L'histoire est un éternel recommencement. La politique aussi. Le long débat que le Conseil national a consacré mardi à l'initiative populaires des Verts «Pour garantir l'AVS – taxer l'énergie et non le travail» était quasiment la copie conforme de celui qu'il avait eu naguère à propos des autres projets de taxes énergétiques. La ressemblance était même si flagrante que le radical saint-gallois Peter Weigelt a répété, sans y changer une virgule et sans que personne ne s'en aperçoive, le discours qu'il avait prononcé lorsque le Conseil national s'était penché sur les précédentes initiatives populaires (centime solaire, énergie et environnement, taxe d'incitation, etc.)!

Ces initiatives ont été refusées par le peuple et les cantons en septembre 2000. C'est-à-dire quasiment hier. C'est si récent que le sort de l'initiative des Verts était, mardi, joué d'avance. Plusieurs intervenants ont invoqué cet argument pour s'opposer à leur texte.

La coalition a volé en éclats

Celui-ci souffre cependant d'autres défauts, dont l'un, rédhibitoire, a pour conséquence que les représentants des cantons de montagne, pourtant favorables aux énergies propres, ne peuvent le soutenir. L'initiative propose de taxer les énergies fossiles (pétrole, carburants, gaz, charbon, uranium) mais aussi l'énergie produite par les centrales hydrauliques dont la capacité dépasse un mégawatt. Cette adjonction n'exclut que les très petites centrales. «C'est une attaque frontale contre l'énergie hydroélectrique», s'énerve Adalbert Durrer (PDC/OW).

Ce défaut majeur a fait voler en éclats la coalition gauche/montagnards qui avait soutenu les projets de taxes écologiques l'automne dernier. Confronté à cette critique, l'écologiste genevois Patrice Mugny réplique: «On nous reproche de vouloir renchérir l'énergie hydroélectrique, qui, c'est vrai, est propre. Mais le but étant d'économiser l'énergie, je ne vois pas en quoi la renchérir serait une contradiction.»

Cet argument n'a pas convaincu. Pas plus que celui qui veut que les recettes de la taxe soient versées à l'AVS. L'objectif réel de l'initiative est d'apporter de l'argent frais pour financer l'abaissement de l'âge de la retraite à 62 ans. Or, une telle proposition a déjà été refusée plusieurs fois par le peuple, la dernière fois en novembre 2000. Au vote, le Conseil national a par conséquent rejeté l'initiative par 120 voix contre 65, selon un classique schéma gauche-droite. Celle-ci doit encore passer le cap du Conseil des Etats (en juin) et sera mise en votation en décembre, en même temps que la loi sur le marché de l'électricité.

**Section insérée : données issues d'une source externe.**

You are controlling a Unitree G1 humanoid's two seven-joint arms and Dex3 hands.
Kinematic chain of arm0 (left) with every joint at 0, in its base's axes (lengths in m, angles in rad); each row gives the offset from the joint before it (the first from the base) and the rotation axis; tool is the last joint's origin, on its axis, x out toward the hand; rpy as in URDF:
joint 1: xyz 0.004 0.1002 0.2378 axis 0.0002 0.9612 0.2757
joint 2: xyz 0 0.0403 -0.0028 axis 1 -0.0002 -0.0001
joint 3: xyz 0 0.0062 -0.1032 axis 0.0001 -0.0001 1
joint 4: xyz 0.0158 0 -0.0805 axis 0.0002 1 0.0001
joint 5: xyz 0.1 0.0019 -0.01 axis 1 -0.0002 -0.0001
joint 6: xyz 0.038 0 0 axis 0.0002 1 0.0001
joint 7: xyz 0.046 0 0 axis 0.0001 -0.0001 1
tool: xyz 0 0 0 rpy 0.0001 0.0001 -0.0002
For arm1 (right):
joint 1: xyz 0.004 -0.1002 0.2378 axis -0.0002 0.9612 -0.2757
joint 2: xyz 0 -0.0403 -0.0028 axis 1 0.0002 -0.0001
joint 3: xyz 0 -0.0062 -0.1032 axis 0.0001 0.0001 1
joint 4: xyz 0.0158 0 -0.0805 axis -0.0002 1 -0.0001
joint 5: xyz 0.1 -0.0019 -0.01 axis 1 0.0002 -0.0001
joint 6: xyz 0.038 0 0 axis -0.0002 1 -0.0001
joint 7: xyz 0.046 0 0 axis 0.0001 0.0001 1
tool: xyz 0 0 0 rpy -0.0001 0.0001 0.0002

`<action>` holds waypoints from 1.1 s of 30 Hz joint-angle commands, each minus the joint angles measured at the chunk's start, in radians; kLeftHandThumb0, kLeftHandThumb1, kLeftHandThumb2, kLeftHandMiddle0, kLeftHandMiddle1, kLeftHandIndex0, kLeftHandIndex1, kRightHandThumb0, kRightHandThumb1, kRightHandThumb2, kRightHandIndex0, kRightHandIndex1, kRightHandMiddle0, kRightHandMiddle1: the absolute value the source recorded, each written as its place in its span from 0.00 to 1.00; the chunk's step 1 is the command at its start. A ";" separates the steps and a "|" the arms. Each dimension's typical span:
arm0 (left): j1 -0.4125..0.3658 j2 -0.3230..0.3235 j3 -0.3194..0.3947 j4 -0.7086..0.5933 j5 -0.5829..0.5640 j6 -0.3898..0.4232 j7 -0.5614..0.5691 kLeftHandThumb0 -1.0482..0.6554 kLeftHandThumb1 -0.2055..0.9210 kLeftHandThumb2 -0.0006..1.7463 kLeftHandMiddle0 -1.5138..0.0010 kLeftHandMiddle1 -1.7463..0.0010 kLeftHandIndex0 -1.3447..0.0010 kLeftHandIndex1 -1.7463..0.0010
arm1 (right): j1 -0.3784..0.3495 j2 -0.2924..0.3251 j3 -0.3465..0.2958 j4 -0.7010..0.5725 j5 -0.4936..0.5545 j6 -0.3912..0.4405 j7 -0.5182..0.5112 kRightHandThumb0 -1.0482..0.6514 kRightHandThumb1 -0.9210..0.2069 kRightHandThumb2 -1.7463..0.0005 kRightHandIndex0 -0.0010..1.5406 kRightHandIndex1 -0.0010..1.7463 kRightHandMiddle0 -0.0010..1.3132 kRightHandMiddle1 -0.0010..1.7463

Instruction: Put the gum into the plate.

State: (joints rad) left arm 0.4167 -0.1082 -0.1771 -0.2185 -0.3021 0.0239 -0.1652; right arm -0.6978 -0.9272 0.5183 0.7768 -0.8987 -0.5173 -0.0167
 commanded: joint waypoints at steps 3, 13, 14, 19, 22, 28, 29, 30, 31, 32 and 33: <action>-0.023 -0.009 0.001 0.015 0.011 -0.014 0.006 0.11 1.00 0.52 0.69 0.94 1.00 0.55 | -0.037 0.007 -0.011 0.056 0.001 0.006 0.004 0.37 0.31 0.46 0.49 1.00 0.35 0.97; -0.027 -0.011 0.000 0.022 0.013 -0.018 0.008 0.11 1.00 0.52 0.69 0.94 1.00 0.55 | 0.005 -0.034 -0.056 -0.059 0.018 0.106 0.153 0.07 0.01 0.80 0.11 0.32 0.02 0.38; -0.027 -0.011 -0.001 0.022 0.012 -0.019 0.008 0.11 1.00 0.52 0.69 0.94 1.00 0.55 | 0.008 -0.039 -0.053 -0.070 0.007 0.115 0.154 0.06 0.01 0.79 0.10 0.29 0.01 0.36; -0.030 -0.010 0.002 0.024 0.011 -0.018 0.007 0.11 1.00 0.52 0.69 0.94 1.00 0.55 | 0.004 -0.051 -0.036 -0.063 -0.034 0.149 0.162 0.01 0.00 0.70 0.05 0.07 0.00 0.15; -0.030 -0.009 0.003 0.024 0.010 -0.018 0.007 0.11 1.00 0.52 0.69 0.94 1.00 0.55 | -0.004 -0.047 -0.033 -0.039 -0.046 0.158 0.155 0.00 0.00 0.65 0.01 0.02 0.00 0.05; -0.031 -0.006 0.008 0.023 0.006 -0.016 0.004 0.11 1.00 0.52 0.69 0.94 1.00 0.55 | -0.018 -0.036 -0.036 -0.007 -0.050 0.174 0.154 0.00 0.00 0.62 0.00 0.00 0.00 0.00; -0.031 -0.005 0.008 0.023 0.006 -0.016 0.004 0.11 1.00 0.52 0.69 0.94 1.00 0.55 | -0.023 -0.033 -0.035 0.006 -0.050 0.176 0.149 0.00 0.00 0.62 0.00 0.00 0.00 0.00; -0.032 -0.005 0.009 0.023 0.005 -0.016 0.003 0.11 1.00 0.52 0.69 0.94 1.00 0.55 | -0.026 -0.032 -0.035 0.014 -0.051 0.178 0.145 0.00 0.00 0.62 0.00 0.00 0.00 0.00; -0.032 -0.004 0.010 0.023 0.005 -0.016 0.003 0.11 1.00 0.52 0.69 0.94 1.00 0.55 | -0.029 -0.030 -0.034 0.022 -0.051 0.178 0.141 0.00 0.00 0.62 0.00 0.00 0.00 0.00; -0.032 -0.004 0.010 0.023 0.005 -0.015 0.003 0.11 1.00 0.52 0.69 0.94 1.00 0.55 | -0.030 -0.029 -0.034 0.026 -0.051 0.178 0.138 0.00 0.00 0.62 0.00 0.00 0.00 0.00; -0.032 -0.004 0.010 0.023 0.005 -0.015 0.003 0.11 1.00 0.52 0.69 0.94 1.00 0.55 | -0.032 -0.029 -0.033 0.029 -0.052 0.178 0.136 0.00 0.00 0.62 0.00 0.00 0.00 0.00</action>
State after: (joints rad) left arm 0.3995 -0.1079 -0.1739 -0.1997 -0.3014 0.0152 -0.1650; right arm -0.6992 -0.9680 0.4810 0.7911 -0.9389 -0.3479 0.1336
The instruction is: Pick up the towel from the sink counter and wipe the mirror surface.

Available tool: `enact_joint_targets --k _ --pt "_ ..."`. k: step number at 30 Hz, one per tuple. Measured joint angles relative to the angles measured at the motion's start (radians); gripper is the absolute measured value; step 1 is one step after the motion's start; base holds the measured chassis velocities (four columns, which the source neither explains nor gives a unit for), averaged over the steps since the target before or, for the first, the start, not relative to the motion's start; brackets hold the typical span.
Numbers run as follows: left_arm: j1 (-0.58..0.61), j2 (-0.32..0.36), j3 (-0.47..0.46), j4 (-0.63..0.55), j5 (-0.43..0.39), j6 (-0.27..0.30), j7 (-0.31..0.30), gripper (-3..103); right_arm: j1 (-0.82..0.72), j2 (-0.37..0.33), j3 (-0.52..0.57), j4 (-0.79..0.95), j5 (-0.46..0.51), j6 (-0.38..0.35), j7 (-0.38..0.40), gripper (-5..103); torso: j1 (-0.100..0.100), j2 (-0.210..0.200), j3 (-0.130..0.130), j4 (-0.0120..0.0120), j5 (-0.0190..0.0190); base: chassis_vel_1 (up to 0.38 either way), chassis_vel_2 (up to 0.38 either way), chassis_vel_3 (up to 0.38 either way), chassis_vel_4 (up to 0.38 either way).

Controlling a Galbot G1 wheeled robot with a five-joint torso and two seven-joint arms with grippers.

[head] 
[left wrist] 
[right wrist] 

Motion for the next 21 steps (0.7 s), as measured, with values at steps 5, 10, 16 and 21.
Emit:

Au nom du Conseil fédéral, Kaspar Villiger s'est lui aussi opposé à cette nouvelle initiative. Contrairement au camp bourgeois, toutefois, il ne considère pas le refus des taxes énergétiques en septembre 2000 comme définitif. Le contre-projet à l'initiative solaire a été refusé par 51,8% de la population et la réforme fiscale écologique par 55,5%. Ces résultats ne sont pas tels qu'ils doivent justifier l'enterrement à tout jamais de la fiscalité écologique, considère le ministre des Finances.

Taxe CO2: seulement pour les carburants?

Le Conseil fédéral a cependant décidé de temporiser. Il a renoncé à ajouter un impôt vert à sa panoplie fiscale lors du renouvellement du régime financier de la Confédération en 2007. «On risquerait un nouveau refus», craint Kaspar Villiger. Un projet pourrait cependant être relancé plus tard, mais, dans l'immédiat, le gouvernement met l'accent sur la loi sur le CO2. A ce propos, Kaspar Villiger, qui gère ce dossier conjointement avec Moritz Leuenberger, a présenté mardi le calendrier du Conseil fédéral. Dans le courant de cette année, il fera le point sur les mesures de réduction des émissions de CO2 prises spontanément par l'industrie et les importateurs de voitures. Vers le milieu de l'an prochain, il prendra une première décision sur la nécessité d'introduire une taxe et ouvrira une procédure de consultation.

Le parlement devrait en débattre en 2003, l'objectif étant de mettre la taxe en vigueur en 2004 au cas où elle se révélerait nécessaire. «En l'état actuel, je dirais que l'on devrait pouvoir s'en passer pour les combustibles fossiles, mais on pourrait avoir plus de problèmes avec les carburants», analyse-t-il.